DIRECTIONS:
Each line below is to be copied out exactly, and none may be omitted.

DATA SEGMENT:
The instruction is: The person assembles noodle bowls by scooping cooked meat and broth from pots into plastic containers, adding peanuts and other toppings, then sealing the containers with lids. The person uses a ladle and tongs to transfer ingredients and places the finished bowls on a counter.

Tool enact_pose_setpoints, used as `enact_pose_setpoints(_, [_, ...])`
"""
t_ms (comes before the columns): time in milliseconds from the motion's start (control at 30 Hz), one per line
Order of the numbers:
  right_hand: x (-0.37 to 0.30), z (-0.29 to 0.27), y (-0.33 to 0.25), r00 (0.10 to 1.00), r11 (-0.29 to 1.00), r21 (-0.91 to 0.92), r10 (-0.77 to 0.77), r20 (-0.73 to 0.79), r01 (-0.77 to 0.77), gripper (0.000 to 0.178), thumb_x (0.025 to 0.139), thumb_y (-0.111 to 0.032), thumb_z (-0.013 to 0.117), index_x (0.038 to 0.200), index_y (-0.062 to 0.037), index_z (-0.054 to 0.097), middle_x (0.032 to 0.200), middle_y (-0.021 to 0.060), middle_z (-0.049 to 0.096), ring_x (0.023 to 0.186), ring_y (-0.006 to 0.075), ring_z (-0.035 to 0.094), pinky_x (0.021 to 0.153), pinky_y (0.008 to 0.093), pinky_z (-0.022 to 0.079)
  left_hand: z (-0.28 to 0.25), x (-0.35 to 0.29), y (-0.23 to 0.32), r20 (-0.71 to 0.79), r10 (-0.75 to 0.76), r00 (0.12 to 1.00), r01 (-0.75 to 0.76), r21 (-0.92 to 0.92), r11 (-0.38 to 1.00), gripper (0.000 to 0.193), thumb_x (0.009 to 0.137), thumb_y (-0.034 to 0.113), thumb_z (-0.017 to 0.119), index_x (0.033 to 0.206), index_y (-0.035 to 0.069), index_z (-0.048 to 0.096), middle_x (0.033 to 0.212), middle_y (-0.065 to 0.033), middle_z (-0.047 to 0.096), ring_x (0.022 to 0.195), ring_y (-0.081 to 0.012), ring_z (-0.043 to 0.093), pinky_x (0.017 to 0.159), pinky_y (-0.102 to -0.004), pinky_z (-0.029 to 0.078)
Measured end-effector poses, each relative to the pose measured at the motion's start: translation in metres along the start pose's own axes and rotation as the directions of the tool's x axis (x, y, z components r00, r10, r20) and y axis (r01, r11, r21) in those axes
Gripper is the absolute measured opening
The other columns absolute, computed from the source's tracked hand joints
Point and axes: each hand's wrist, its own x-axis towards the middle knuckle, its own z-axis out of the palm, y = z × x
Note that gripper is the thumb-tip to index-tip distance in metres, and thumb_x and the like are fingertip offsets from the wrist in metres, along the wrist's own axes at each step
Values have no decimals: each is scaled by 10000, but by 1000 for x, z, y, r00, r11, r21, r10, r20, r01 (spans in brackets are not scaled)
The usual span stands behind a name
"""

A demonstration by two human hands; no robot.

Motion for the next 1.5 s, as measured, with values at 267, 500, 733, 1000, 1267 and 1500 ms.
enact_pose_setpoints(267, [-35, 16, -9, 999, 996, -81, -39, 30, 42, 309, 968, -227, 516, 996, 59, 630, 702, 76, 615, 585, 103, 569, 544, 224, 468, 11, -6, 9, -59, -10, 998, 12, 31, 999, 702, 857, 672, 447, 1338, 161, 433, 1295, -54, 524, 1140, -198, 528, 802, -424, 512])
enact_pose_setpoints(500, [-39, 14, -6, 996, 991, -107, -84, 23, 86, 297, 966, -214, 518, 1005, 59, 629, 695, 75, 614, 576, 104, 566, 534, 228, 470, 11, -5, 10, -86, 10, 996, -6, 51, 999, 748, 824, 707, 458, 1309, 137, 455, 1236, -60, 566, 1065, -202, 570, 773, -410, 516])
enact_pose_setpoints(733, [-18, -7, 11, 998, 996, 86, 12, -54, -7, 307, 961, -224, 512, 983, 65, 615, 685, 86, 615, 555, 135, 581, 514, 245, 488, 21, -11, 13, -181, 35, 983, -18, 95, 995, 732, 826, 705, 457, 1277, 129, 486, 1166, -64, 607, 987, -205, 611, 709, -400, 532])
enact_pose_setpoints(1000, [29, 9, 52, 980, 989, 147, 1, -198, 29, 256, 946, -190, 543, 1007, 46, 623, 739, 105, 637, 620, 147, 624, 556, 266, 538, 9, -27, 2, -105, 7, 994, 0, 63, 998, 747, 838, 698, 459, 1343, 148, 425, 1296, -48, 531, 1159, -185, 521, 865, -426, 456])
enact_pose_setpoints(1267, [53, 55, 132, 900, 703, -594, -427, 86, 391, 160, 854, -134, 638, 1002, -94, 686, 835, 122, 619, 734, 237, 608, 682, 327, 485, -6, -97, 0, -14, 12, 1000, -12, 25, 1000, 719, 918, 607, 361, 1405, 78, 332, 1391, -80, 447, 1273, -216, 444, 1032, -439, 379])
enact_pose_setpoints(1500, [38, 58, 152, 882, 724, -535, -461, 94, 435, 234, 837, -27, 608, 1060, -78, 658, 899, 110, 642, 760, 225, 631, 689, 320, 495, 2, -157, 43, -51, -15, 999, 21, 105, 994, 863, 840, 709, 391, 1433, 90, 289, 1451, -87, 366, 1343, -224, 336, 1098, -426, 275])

TASK SOLUTION:
The instruction is: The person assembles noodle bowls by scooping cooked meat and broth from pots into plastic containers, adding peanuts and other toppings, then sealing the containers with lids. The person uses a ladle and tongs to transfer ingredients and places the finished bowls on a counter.

Tool enact_pose_setpoints, used as `enact_pose_setpoints(_, [_, ...])`
"""
t_ms (comes before the columns): time in milliseconds from the motion's start (control at 30 Hz), one per line
Order of the numbers:
  right_hand: x (-0.37 to 0.30), z (-0.29 to 0.27), y (-0.33 to 0.25), r00 (0.10 to 1.00), r11 (-0.29 to 1.00), r21 (-0.91 to 0.92), r10 (-0.77 to 0.77), r20 (-0.73 to 0.79), r01 (-0.77 to 0.77), gripper (0.000 to 0.178), thumb_x (0.025 to 0.139), thumb_y (-0.111 to 0.032), thumb_z (-0.013 to 0.117), index_x (0.038 to 0.200), index_y (-0.062 to 0.037), index_z (-0.054 to 0.097), middle_x (0.032 to 0.200), middle_y (-0.021 to 0.060), middle_z (-0.049 to 0.096), ring_x (0.023 to 0.186), ring_y (-0.006 to 0.075), ring_z (-0.035 to 0.094), pinky_x (0.021 to 0.153), pinky_y (0.008 to 0.093), pinky_z (-0.022 to 0.079)
  left_hand: z (-0.28 to 0.25), x (-0.35 to 0.29), y (-0.23 to 0.32), r20 (-0.71 to 0.79), r10 (-0.75 to 0.76), r00 (0.12 to 1.00), r01 (-0.75 to 0.76), r21 (-0.92 to 0.92), r11 (-0.38 to 1.00), gripper (0.000 to 0.193), thumb_x (0.009 to 0.137), thumb_y (-0.034 to 0.113), thumb_z (-0.017 to 0.119), index_x (0.033 to 0.206), index_y (-0.035 to 0.069), index_z (-0.048 to 0.096), middle_x (0.033 to 0.212), middle_y (-0.065 to 0.033), middle_z (-0.047 to 0.096), ring_x (0.022 to 0.195), ring_y (-0.081 to 0.012), ring_z (-0.043 to 0.093), pinky_x (0.017 to 0.159), pinky_y (-0.102 to -0.004), pinky_z (-0.029 to 0.078)
Measured end-effector poses, each relative to the pose measured at the motion's start: translation in metres along the start pose's own axes and rotation as the directions of the tool's x axis (x, y, z components r00, r10, r20) and y axis (r01, r11, r21) in those axes
Gripper is the absolute measured opening
The other columns absolute, computed from the source's tracked hand joints
Point and axes: each hand's wrist, its own x-axis towards the middle knuckle, its own z-axis out of the palm, y = z × x
Note that gripper is the thumb-tip to index-tip distance in metres, and thumb_x and the like are fingertip offsets from the wrist in metres, along the wrist's own axes at each step
Values have no decimals: each is scaled by 10000, but by 1000 for x, z, y, r00, r11, r21, r10, r20, r01 (spans in brackets are not scaled)
The usual span stands behind a name
"""

A demonstration by two human hands; no robot.

Motion for the next 1.5 s, as measured, with values at 267, 500, 733, 1000, 1267 and 1500 ms.
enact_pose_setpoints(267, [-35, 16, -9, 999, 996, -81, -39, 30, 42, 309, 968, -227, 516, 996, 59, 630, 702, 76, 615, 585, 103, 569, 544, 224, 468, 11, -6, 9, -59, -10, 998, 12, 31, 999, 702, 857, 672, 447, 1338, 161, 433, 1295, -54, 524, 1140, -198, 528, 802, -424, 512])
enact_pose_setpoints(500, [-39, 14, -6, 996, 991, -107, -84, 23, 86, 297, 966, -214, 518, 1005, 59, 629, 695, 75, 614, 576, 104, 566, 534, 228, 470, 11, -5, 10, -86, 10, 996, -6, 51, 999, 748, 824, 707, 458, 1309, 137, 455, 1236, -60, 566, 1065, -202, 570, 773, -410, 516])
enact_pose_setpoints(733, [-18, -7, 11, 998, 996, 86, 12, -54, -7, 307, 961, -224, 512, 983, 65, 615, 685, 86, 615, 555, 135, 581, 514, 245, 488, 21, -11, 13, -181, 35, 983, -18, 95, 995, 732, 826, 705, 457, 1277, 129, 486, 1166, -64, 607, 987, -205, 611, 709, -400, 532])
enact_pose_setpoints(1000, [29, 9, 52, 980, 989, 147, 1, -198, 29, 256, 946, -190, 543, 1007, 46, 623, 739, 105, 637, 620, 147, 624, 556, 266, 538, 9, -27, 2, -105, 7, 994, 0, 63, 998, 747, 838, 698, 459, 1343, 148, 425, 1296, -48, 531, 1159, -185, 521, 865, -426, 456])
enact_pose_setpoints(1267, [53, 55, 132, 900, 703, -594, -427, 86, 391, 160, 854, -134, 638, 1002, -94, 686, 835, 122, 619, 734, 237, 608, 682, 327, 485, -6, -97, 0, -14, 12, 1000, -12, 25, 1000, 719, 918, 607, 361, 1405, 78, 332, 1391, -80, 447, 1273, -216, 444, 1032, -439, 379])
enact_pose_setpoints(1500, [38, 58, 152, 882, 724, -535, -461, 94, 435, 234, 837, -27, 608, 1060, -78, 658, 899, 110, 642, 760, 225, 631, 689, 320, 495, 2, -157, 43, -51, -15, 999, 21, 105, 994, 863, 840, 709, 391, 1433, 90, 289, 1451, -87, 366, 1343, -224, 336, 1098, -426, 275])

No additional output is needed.